AD: We get to see Sophia briefly in the last season. I’m always curious about actors’ feelings towards their character after the show has finished. We get to see her on screen with a huge smile on her face, and, I have to say, you look damn good.
LC: Well, thank you!
AD: You’re welcome. Do you think Sophia is happy at that moment when we see her?

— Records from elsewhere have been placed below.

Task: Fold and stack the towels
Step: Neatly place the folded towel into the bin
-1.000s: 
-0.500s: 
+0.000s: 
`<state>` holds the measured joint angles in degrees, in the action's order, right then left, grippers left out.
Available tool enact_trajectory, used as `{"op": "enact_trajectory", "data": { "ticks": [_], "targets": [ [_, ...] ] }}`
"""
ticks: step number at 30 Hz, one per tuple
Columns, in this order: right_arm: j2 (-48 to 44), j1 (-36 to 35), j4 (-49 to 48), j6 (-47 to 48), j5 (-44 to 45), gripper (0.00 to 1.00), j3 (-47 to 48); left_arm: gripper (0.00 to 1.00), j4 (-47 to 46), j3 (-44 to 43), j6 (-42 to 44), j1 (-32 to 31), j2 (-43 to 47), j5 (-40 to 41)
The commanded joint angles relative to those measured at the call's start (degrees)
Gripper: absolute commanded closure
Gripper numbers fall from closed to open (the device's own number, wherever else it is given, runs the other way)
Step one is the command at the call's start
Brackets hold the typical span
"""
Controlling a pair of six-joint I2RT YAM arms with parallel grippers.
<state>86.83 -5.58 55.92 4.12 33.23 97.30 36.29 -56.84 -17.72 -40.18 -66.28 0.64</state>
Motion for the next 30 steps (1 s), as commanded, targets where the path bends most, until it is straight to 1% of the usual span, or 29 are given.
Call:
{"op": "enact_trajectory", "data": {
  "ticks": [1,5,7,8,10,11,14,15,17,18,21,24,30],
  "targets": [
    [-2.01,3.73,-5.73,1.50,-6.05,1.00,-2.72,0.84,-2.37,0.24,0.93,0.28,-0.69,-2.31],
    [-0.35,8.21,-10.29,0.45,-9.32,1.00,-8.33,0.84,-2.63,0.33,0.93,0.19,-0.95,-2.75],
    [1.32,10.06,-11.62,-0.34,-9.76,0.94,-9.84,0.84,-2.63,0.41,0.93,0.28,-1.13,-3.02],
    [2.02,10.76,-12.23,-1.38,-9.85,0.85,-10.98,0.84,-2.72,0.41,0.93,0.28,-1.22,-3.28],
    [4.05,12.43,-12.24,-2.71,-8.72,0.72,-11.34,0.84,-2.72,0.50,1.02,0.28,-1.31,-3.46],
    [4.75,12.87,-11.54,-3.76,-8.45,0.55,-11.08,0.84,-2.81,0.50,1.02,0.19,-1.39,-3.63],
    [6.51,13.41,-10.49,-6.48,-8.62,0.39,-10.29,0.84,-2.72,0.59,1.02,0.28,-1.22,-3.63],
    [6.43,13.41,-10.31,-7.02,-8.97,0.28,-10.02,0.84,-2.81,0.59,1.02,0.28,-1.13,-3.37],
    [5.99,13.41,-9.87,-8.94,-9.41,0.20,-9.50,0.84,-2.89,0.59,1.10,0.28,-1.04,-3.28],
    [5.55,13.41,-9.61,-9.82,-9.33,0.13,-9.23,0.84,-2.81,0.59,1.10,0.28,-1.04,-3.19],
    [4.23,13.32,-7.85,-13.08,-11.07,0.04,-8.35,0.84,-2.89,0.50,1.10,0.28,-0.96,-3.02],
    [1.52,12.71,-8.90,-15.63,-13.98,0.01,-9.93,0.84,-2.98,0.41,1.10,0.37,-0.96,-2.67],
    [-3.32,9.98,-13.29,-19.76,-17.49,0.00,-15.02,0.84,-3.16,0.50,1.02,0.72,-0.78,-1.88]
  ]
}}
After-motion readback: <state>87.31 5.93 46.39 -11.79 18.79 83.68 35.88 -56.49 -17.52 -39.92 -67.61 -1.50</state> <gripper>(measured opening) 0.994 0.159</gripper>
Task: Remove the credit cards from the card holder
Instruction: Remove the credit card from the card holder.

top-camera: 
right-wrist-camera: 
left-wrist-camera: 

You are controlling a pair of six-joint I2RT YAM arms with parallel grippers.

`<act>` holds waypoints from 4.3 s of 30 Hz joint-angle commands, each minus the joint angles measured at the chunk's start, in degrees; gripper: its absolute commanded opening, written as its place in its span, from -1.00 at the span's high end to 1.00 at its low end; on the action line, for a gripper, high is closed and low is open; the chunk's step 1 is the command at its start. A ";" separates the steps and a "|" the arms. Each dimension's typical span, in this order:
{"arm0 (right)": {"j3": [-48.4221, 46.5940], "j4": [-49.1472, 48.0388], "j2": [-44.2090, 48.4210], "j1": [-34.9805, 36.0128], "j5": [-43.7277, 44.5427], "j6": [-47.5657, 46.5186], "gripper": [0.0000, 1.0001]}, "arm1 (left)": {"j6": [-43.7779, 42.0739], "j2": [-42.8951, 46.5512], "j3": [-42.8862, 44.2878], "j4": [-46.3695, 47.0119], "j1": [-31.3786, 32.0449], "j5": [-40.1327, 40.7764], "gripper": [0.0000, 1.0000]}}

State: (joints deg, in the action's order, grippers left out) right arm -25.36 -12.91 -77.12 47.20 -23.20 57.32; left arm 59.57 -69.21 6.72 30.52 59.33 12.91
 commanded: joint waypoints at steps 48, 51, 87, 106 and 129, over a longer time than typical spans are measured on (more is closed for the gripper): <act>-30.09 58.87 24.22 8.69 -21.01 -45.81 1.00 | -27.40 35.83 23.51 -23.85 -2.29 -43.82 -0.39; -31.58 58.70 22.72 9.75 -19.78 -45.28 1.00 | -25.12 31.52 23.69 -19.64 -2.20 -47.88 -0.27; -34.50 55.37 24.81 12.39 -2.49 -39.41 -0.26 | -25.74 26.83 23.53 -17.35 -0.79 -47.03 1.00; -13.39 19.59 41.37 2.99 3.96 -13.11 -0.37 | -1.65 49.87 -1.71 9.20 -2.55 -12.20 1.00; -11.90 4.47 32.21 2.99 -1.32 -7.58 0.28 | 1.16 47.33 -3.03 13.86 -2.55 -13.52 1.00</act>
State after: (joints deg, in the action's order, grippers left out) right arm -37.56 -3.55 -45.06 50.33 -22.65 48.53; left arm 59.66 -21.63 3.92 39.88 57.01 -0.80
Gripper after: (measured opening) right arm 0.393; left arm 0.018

LC: Absolutely. I felt when I read the script, and with living though the brief experiences of her post prison, she is really lucky to have gotten out alive. I feel really lucky to be alive. That I survived this thing that was harrowing and I came out with a little bit of money. I can start a business and really be there for my son. I feel very lucky to be alive every day and determine how I look. Sophia goes through this moment where she is in The SHU and she has no control over her appearance. Little things like that are huge for trans people. I haven’t fully let her go yet. Sophia wants to move on. I say to Piper, ‘You can’t live in the past,’ and I am moving on. I am stuck there. I’m not letting her to be stuck there. It’s a measured happiness when we see her. But, fuck yeah, she’s in control of her own life.
AD: It’s so nice to see her that way. When I saw the final episodes, I did automatically think of Sophia’s time in The SHU. I wasn’t sure why that immediately came back, but it comforted me knowing that she is at least in a better place now that she’s out. I recently saw you on The Black Lady Sketch Show, and I know you’re on this latest season of Dear White People. I was so excited to see you on Sketch Show, because I didn’t know you were on it. Are you looking to do more comedy or broad comedy now that Orange is the New Black is over?
LC: I’ve been thinking about this a lot. I’m interested in doing things that I’m excited about. I want to work with artists that I’m excited to be around and work with. I sort of stalked Justin Simien, because I am obsessed with Dear White People. His voice is so distinct. I went in to read for Justin’s newest movie, Bad Hair, and when he cast me in that, I told him, ‘Well, now you have to cast me in Dear White People.’ He was so generous to cast me, and I met Robin Thede on Bad Hair. I love her, and she asked me if I wanted to come and play. I had so much fun on ‘Bad Bitch Support Group’ and I got to be with Angela Bassett. Come on!
I want to work with people who are like-minded and I want to tell fun stories. I want to stretch myself in terms of character work. I consider myself a character actor. The freedom of sketch comedy was so awesome, but I want to keep doing both. I want to do some more drama and some comedy because I think I’m funny and I think I can do drama!
AD: I think you can do it all.
All of Orange is the New Black is streaming on Netflix.